Re: [BUG] 2.5.63: ESR killed my box!

From: Linus Torvalds (torvalds@transmeta.com)
Date: Wed Feb 26 2003 - 17:05:18 EST


On Wed, 26 Feb 2003, Ion Badulescu wrote:
>
> Mikael's patch (included in the previous message) changes this to
>
> boot_cpu_physical_apicid = -1U;
>
> which is the same thing indeed.

Yeah, I'd rather remove it if this is it.

> It's not enough. There are two other problems, further down in
> APIC_init_uniprocessor():
>
> 1) apic_write_around(APIC_ID, boot_cpu_physical_apicid) places the APIC
> value in the lower 8 bits of APIC_ID, when it should be in the upper 8. As
> as result, it effectively forces the APIC id to always be 0 for the boot
> CPU, which is fatal on SMP AMD boxes.

Wouldn't it be nicer to just fix the write instead? I can see the
potential to actually want to change the APIC ID - in particular, if the
SMP MP tables say that the APIC ID for the BP should be X, maybe we should
actually write X to it instead of just using what is there.

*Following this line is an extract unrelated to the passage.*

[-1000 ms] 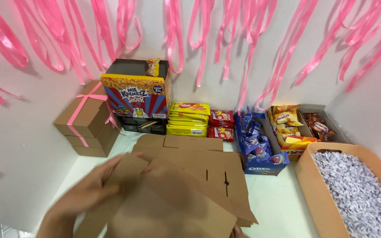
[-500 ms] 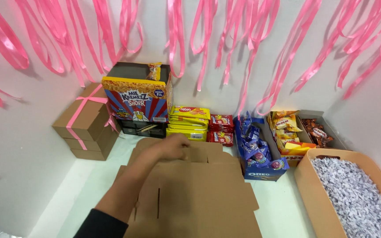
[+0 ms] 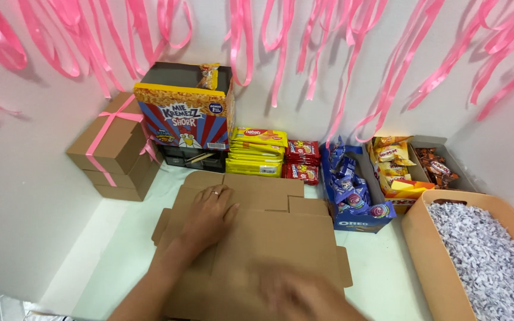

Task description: The person assembles a flat cardboard box by folding and interlocking its flaps. They work methodically, folding side panels, securing tabs, and forming the box structure on a white table.

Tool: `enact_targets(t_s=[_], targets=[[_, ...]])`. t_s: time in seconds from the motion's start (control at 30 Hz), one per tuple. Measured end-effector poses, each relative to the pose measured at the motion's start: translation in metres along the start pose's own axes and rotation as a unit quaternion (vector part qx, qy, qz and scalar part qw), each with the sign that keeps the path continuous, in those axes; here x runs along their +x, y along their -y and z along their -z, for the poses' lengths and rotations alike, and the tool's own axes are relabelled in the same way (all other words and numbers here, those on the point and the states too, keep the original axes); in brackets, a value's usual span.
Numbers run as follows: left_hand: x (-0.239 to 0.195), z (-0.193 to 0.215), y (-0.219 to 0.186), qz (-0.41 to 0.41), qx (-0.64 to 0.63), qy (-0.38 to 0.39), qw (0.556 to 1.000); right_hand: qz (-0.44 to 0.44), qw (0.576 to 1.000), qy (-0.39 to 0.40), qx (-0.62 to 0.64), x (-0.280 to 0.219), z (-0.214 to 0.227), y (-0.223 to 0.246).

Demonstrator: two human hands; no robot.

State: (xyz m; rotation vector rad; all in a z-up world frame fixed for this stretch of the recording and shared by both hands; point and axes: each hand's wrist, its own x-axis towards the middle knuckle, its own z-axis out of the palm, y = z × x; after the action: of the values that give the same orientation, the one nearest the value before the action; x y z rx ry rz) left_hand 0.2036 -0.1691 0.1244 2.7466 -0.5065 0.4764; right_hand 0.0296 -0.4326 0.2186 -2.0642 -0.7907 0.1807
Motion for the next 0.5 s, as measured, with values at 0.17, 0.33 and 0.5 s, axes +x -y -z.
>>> enact_targets(t_s=[0.17,0.33,0.5], targets=[[0.001,-0.013,-0.002,-0.043,0.029,-0.137,0.989,0.009,0.981,-0.067,-0.184,0.123,0.011,-0.064],[0.001,-0.019,0.003,-0.06,-0.003,-0.103,0.993,-0.029,0.964,-0.047,-0.261,0.149,0.008,-0.093],[0.002,-0.004,-0.007,-0.052,0.002,-0.135,0.99,0.026,0.958,-0.094,-0.268,0.146,0.008,-0.091]])
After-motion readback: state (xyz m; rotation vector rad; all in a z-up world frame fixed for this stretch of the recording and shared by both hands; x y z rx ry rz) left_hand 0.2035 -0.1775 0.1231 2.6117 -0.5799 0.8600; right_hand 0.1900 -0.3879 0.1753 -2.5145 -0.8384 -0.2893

In particular, Mikaels patch will BUG() if the MP tables don't match the
APIC ID. I think that's extremely rude: we should select one of the two
and just run with it, instead of unconditionally failing.

> 2) phys_cpu_present_map = 1 means we always set bit 0, but later on
> in setup_local_APIC() we do
> if (!clustered_apic_mode &&
> !test_bit(GET_APIC_ID(apic_read(APIC_ID)), &phys_cpu_present_map))
> BUG();
> and the bug is triggered if the APIC_ID is not zero.

Yeah, there's no question something is wrong. However:

> Here's Mikael's patch again -- it's quite obviously correct, it fixes the
> problem on my SMP AMD boxes and doesn't break anything else I've thrown at
> it. Applies cleanly to both 2.4 and 2.5.latest.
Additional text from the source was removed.